The growing awareness is confirmed by the Global Risks Report 2022, which found that biodiversity loss ranks third top 10 global risks by severity in the next ten years.
Integrating biodiversity into financial decisions
One of the key challenges for investors and lenders is obtaining the relevant data to make evidence-based decisions about fund allocation. This is in line with the ever-increasing demand for environmental, social and governance (ESG) data disclosure.
The recently launched international initiative Task Force on Nature-related Financial Disclosures develops a risk management and disclosure framework that allows organizations to report and take action against evolving nature-related financial risks.
Biodiversity also attracts the attention of financial policy makers. In March 2022, the Network for greening the financial systema coalition of more than 120 central banks and supervisors, has published a new statementrecognizing that biodiversity loss can lead to significant risks to macroeconomic and financial stability.
The new investor-led initiative Nature action 100 builds up similar initiatives to help investors connect with companies that contribute to biodiversity loss. Working with companies to reduce their negative impact on nature can be a powerful tool for change, especially when it comes from major investors and asset owners.
The International Sustainability Standards Board (ISSB) is now considering biodiversity when developing new ESG information standards. Emmanuel Faber, President of the ISSB, addressed the COP15 delegates and announced the appointment of two special advisors who provide strategic advice on issues related to natural ecosystems and ‘just transition’.

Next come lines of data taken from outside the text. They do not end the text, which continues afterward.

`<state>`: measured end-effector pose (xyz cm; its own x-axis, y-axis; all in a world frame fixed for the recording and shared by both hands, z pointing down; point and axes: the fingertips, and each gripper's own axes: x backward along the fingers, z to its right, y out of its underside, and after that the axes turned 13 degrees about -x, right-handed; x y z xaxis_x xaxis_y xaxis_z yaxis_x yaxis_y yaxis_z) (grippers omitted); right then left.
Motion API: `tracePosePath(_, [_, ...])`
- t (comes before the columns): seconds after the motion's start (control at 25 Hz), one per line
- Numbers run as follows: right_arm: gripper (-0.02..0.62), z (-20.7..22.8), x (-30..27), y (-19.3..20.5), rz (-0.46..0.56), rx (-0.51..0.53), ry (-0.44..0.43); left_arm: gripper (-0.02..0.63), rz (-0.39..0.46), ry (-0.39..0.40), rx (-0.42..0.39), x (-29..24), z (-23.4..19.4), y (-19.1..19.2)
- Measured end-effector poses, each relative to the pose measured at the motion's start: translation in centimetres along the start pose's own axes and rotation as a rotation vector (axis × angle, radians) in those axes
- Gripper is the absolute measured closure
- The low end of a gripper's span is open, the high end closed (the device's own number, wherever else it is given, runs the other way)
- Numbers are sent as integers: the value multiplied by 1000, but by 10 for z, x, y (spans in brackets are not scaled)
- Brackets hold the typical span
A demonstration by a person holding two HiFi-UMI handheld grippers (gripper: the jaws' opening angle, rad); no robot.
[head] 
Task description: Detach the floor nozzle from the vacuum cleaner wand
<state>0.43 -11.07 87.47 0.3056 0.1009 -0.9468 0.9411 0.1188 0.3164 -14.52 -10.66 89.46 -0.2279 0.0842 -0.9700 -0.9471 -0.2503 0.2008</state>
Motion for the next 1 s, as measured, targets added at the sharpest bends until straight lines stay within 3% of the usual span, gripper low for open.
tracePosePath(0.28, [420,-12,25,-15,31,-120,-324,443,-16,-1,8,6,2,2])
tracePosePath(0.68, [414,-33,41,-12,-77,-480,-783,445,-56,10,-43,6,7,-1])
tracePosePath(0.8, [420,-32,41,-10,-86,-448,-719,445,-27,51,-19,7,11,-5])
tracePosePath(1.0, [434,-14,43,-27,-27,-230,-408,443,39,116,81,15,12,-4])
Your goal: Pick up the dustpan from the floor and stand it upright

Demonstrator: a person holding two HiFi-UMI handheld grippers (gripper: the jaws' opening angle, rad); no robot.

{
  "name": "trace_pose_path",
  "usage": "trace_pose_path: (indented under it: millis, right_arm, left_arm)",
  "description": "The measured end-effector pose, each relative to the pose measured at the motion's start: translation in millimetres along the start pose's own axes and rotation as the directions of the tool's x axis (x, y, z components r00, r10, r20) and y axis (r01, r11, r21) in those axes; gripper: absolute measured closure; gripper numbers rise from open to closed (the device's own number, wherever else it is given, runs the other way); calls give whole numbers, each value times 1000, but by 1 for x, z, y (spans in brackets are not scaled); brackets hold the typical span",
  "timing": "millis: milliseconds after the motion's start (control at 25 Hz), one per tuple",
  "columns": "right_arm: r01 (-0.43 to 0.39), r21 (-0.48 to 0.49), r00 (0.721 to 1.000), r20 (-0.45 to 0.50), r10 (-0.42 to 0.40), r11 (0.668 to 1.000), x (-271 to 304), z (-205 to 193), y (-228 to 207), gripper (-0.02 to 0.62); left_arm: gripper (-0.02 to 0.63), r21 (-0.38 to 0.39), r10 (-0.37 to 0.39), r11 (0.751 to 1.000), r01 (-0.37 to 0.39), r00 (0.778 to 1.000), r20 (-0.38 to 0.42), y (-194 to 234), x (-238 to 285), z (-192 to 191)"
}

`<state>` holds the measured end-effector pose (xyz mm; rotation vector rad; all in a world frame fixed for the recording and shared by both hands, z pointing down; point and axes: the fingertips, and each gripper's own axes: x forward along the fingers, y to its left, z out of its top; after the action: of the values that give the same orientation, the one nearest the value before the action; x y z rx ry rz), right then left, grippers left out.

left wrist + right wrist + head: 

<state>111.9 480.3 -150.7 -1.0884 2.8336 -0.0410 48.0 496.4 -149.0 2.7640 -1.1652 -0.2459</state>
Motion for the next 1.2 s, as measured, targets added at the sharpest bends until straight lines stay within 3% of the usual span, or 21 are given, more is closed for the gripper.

The future lies in impact investing
While these initiatives are critical, focusing on data disclosure is not enough. Even if we quickly agree on disclosure and measurement frameworks around biodiversity, disclosures that are voluntary and not supported by regulation are vulnerable to greenwashing, which is widespread in the ESG space.
We must encourage more targeted investments in nature-positive solutions that combat biodiversity loss. Impact Investing – investing money with the intention of benefiting society and the environment – provides a framework for this.
Impact investing starts by identifying a social challenge and then screens for investment opportunities that offer measurable solutions. But impact investments remain very small compared to other responsible investment strategies. Many impact investors use the UN Sustainable Development Goals (SDGs). to set their impact objectives and measure results.
To tackle biodiversity loss, we need more investments in SDG14 (life underwater) and SDG15 (life on land). Despite the importance of ocean ecosystems for local livelihoods, food security and carbon sequestration, SDG14 receives the least amount of money of one of the SDGs.
Canada is a global leader in clean technology innovation and across the country, many companies are emerging at the intersection of nature and climate, including innovation in ocean technology, clean maritime transportation, and regenerative agriculture.
But financing remains a challenge, especially in the early stages, when the risk is high and the scale is lacking to attract large investors. More innovative financing mechanisms and instruments are needed to fill this gap.
Investing in indigenous-led projects can also advance both reconciliation and biodiversity goals, because indigenous countries 80 percent of the world’s remaining biodiversity.
The Day of Finance and Biodiversity at COP15 stimulated important discussions on how to align financial flows with the new biodiversity framework, but real action remains to be seen. We need action now, because time is not on our side.